Los gobiernos burgueses como los de blancos y colorados, aplican un programa neoliberal pero lo dicen abiertamente, asumen que son neoliberales. Si necesitan una mayoría parlamentaria buscan obtenerla, y recurren a todo tipo de medidas. Llegado el caso, como el gobierno de De La Rúa en Argentina, pueden usar “la BANELCO”.

Pero cuando tienen los votos necesarios, no pierden el sueño porque alguno esté en contra. Todo lo contrario, permiten la libertad de expresión de todas las minorías, y las escuchan democráticamente como quien oye llover, y hasta las muestran para que todos vean qué tanta libertad hay. Todo eso mientras esa libertad de las minorías no les impida gobernar y llevar adelante su programa.

Para los gobiernos socialdemócratas o estalinistas en cambio lo más importante no es hacer, sino que no se vea lo que hacen. EL enemigo a conjurar no es la oposición burguesa, porque con ella se han puesto de acuerdo, sino la aparición de una posible oposición dentro de la clase trabajadora.

Aunque aquí no se llegue a fusilar a los disidentes ni a hacerles firmar falsas confesiones, la esencia del problema es la misma.

No se trata entonces de la Unidad de Acción, sino de la UNIDAD DE FICCIÓN. En eso consiste la disciplina que le resulta imperiosa al gobierno del Frente Amplio.

La paradoja es que para atacar este "desacato a la disciplina" por parte del PCU (sin trascendencia y meramente simbólico, además) se recurre al concepto de disciplina del PCU. Este es un signo de la DECADENCIA de la hegemonía ideológica de la cúpula frentista, mientras más problemática pasa a ser hegemonía ideológica más imperiosa es la disciplina forzada.

Estábamos dando forma final a esta nota cuando la noticia es que la Mesa Política del Frente “ratifica la vigencia del compromiso político de 1971”. No hay sorpresas. Se trata de un ACTO RITUAL con el que se quiere exorcizar el peligro. No resuelve ninguno de los temas.

Sin embargo, ya se puede ver como vienen las cosas.
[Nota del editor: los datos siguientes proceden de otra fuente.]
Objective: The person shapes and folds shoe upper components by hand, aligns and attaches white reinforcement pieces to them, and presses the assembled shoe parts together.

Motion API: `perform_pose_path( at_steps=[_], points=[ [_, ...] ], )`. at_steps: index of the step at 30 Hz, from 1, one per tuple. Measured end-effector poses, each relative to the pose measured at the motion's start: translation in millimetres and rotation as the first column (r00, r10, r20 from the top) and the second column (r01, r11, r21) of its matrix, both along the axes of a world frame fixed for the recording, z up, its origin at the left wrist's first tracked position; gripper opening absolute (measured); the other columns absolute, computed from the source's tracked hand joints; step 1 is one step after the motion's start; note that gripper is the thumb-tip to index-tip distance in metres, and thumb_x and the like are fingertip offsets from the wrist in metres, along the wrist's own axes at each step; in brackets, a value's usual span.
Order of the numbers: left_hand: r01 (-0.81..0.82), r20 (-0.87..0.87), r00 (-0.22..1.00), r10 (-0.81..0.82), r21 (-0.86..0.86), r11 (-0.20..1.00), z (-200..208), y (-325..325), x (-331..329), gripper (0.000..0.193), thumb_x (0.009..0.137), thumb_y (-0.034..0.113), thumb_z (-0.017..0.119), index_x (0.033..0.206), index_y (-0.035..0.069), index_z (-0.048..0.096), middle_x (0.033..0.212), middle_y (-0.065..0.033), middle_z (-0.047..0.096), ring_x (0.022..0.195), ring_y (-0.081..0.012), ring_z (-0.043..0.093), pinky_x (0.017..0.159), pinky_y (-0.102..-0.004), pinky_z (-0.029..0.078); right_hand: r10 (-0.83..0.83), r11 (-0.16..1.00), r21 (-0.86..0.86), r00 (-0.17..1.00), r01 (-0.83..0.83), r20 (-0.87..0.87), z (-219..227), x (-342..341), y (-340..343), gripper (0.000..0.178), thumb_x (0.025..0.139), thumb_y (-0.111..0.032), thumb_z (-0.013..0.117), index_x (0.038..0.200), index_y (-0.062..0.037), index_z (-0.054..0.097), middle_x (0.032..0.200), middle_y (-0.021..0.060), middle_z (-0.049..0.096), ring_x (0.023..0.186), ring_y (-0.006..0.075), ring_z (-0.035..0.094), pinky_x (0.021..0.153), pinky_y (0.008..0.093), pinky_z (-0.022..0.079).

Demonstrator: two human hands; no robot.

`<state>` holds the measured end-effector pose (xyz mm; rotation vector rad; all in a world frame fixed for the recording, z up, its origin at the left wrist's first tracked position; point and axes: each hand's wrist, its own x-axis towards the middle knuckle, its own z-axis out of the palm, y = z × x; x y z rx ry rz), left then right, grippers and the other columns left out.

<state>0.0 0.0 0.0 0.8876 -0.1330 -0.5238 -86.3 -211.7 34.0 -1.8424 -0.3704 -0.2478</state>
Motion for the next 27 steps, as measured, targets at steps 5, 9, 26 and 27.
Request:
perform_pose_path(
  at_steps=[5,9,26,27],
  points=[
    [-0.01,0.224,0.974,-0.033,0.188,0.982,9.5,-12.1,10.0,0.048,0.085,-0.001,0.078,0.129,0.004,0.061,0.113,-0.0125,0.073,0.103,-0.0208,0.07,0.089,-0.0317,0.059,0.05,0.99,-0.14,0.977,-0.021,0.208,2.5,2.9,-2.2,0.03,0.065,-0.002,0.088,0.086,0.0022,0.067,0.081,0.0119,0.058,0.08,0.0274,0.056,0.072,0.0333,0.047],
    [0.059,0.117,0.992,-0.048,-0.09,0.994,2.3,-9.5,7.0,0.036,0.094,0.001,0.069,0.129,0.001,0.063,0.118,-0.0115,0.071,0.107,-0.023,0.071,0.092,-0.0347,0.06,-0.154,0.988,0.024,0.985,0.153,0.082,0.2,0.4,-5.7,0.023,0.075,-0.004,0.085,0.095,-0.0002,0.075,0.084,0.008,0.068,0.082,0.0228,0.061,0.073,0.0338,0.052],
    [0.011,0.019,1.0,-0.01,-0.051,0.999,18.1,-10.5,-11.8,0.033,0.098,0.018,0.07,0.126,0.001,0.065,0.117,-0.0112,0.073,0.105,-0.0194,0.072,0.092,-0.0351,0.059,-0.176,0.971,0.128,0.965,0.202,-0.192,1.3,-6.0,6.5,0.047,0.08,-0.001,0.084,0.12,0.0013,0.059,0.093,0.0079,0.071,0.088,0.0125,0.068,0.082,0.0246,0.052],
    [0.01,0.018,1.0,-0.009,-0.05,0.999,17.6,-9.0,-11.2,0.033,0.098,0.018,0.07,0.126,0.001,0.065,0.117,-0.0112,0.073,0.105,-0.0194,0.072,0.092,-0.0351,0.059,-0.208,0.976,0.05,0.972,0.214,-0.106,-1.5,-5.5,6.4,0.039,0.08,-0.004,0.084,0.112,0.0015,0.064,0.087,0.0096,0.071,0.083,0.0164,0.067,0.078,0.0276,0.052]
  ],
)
La postergación el Plenario estuvo dictada por la necesidad de lograr un acuerdo previo en la MP y de esa manera acotar la discusión y disciplinar al propio Plenario. No se podía arriesgar una discusión abierta.

Es el viejo procedimiento del “centralismo democrático”. El Buró Político resuelve una posición única, los miembros que tengan diferencias deberán alinearse junto a la mayoría ante el Comité Central, que resolverá a su vez una posición única, y los que discrepen deberán ocultarlo a su vez ante el Congreso, que tendrá que resolver una posición única, y los delegados la trasladarán en forma unánime a los organismos de base, que resolverán todos lo mismo y presentarán un frente único ante toda la población.

Esta vez, difícil que el chancho chifle.